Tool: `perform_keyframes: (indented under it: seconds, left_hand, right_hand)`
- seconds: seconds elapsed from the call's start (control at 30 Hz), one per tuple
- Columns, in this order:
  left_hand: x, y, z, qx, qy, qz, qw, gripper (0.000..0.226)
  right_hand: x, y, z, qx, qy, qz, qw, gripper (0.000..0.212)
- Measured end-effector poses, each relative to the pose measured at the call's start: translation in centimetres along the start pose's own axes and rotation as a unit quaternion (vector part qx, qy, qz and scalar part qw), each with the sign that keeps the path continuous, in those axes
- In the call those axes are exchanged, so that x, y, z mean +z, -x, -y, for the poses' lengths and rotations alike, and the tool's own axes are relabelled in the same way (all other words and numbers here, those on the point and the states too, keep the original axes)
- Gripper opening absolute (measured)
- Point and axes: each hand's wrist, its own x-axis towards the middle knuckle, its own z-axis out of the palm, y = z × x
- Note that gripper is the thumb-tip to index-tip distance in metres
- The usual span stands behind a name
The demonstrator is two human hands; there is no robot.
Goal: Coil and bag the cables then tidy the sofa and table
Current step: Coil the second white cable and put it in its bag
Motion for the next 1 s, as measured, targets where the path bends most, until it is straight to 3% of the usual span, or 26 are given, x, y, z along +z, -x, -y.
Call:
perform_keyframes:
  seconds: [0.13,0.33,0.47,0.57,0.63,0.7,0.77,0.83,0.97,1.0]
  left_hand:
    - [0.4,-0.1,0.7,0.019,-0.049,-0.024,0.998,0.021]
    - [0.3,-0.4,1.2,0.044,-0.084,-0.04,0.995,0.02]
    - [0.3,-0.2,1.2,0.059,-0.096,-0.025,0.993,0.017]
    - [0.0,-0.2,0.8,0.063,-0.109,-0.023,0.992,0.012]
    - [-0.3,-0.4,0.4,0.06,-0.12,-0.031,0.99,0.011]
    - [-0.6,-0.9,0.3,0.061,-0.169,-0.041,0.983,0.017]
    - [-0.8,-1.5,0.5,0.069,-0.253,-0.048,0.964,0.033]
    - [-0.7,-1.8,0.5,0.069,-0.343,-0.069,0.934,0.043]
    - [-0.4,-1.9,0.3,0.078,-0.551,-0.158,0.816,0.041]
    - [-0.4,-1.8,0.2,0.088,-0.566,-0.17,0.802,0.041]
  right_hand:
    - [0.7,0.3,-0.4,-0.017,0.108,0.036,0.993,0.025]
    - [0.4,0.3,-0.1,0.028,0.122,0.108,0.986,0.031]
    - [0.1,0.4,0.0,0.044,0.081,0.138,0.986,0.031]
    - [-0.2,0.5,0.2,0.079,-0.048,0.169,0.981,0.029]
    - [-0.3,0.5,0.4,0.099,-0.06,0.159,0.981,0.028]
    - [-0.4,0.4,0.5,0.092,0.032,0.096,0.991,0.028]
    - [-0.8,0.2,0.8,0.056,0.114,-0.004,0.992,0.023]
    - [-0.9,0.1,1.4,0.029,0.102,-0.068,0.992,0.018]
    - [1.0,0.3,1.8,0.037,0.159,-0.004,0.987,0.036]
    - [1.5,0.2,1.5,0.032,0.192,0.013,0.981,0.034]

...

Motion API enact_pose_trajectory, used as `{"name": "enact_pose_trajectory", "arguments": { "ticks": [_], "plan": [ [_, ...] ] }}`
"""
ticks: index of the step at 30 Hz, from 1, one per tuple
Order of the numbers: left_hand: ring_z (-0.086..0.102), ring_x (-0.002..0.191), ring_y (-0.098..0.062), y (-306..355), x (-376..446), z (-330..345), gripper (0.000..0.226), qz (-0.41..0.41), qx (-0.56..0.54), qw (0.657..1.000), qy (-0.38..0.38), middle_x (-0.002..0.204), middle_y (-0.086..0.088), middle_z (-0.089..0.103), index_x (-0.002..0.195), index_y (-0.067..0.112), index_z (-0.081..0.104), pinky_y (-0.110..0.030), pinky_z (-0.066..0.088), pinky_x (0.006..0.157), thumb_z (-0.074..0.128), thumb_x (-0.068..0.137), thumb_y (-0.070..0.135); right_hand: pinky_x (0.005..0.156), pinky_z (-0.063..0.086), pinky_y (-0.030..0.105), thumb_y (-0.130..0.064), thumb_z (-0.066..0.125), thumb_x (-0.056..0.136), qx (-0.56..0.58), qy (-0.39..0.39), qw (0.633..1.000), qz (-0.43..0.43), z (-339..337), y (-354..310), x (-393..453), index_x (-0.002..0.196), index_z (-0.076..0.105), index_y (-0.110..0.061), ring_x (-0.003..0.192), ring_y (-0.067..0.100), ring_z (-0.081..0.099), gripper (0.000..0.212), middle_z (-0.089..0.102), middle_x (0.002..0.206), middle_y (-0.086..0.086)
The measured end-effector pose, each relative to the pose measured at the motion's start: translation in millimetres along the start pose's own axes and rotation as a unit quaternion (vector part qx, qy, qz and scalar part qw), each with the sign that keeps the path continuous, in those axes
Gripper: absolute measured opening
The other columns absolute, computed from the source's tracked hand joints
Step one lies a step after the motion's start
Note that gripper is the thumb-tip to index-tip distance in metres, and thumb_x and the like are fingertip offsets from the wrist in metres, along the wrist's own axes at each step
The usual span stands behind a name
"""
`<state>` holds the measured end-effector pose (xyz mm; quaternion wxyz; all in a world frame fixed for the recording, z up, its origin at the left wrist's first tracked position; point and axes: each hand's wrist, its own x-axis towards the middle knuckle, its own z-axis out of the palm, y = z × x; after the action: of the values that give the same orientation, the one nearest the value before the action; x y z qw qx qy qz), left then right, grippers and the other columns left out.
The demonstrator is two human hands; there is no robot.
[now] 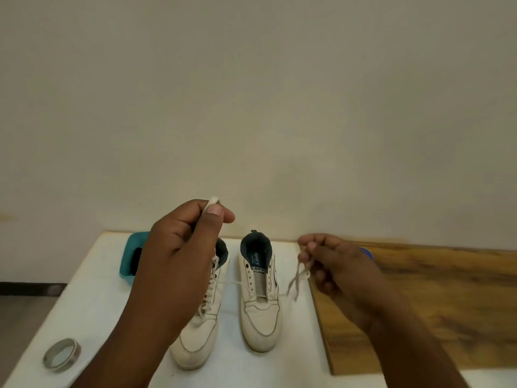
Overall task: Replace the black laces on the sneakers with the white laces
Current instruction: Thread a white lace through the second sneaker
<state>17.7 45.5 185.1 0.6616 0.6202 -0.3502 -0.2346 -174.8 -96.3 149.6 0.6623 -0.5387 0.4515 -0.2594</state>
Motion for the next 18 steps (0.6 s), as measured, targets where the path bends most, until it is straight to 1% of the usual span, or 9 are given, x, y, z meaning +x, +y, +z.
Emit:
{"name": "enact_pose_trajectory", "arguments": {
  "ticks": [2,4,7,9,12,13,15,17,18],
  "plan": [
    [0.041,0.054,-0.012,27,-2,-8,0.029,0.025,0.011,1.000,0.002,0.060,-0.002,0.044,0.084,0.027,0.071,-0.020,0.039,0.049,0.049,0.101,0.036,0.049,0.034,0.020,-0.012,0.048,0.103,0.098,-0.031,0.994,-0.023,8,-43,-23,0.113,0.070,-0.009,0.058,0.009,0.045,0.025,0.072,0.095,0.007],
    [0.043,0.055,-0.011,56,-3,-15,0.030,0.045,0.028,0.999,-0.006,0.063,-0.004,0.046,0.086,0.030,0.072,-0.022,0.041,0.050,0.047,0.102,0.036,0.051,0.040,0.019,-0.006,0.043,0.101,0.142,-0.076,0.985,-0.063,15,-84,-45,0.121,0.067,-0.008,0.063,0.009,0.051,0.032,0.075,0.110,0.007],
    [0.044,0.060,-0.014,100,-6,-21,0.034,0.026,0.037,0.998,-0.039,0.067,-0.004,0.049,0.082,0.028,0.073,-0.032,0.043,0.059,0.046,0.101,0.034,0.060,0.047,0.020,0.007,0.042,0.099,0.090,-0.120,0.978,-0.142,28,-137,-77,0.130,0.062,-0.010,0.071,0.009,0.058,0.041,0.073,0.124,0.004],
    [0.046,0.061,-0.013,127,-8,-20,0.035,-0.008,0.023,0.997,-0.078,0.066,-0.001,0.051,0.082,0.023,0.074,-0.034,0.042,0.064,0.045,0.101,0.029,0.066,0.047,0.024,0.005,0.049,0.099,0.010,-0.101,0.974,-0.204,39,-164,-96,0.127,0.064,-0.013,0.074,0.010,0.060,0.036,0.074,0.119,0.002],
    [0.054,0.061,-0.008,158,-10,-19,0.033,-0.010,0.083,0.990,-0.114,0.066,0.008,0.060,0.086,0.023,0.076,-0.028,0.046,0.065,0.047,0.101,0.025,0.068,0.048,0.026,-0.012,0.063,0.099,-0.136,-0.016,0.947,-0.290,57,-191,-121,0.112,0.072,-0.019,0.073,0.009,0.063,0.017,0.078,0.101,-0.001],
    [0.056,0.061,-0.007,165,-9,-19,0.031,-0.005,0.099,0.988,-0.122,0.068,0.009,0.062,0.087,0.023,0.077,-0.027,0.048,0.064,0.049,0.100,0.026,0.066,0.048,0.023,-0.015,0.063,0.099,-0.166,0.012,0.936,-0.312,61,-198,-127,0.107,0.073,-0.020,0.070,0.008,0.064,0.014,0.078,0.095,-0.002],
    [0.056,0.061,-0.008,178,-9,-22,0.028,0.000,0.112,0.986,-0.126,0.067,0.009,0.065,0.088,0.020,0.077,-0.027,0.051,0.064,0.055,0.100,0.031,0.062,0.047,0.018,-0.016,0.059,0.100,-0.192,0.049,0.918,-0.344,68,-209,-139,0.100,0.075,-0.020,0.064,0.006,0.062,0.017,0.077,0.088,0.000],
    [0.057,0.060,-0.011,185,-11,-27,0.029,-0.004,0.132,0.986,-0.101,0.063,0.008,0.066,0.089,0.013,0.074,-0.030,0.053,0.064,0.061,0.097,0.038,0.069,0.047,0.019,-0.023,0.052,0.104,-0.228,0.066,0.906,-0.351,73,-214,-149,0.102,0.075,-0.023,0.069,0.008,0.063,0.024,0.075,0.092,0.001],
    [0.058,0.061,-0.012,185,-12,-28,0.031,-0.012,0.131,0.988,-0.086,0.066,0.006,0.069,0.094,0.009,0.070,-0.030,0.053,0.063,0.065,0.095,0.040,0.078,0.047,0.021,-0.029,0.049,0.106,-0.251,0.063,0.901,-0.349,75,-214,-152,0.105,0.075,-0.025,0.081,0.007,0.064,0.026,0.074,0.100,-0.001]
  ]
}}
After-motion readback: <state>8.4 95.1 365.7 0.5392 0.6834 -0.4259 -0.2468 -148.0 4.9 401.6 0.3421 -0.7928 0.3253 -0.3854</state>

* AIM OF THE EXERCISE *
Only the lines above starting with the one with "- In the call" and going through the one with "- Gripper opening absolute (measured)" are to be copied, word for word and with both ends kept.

* TASK SOLUTION *
- In the call those axes are exchanged, so that x, y, z mean +z, -x, -y, for the poses' lengths and rotations alike, and the tool's own axes are relabelled in the same way (all other words and numbers here, those on the point and the states too, keep the original axes)
- Gripper opening absolute (measured)

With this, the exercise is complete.